Your reply should hold only the lines from the one containing "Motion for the" to the final line of the listing below, restated word for word.

◆ Supplied data ◆

_ _ _ _ _

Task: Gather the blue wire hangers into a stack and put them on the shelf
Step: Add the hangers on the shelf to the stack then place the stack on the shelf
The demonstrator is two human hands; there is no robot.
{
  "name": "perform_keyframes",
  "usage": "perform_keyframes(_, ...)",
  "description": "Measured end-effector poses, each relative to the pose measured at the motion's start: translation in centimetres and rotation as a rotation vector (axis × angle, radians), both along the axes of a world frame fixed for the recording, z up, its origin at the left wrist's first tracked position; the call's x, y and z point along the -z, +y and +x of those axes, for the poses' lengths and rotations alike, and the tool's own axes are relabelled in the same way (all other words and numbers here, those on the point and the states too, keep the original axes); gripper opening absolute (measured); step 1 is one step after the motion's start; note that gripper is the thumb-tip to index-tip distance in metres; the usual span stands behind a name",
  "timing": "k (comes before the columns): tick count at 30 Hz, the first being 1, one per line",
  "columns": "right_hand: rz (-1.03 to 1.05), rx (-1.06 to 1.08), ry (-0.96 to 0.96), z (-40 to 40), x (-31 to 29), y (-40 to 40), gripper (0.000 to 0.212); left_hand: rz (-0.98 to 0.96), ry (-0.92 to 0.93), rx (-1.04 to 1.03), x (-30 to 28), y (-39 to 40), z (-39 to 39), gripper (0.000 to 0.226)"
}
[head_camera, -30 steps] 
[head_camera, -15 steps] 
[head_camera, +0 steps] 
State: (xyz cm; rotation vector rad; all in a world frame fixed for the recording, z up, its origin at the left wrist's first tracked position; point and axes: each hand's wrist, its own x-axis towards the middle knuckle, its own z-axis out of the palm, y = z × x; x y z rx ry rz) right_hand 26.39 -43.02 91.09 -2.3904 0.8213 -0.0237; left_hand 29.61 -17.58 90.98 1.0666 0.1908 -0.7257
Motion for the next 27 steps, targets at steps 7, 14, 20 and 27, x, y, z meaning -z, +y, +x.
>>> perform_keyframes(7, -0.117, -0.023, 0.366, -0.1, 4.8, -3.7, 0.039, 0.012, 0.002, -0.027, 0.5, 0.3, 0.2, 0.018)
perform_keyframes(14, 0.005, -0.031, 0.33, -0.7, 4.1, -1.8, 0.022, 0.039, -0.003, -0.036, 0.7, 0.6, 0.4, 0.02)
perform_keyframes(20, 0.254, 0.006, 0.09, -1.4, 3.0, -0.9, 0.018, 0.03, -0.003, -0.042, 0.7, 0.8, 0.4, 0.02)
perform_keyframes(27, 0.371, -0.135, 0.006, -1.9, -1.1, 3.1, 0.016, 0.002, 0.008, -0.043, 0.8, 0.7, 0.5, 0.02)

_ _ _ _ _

◆ Solved exercise ◆
Motion for the next 27 steps, targets at steps 7, 14, 20 and 27, x, y, z meaning -z, +y, +x.
>>> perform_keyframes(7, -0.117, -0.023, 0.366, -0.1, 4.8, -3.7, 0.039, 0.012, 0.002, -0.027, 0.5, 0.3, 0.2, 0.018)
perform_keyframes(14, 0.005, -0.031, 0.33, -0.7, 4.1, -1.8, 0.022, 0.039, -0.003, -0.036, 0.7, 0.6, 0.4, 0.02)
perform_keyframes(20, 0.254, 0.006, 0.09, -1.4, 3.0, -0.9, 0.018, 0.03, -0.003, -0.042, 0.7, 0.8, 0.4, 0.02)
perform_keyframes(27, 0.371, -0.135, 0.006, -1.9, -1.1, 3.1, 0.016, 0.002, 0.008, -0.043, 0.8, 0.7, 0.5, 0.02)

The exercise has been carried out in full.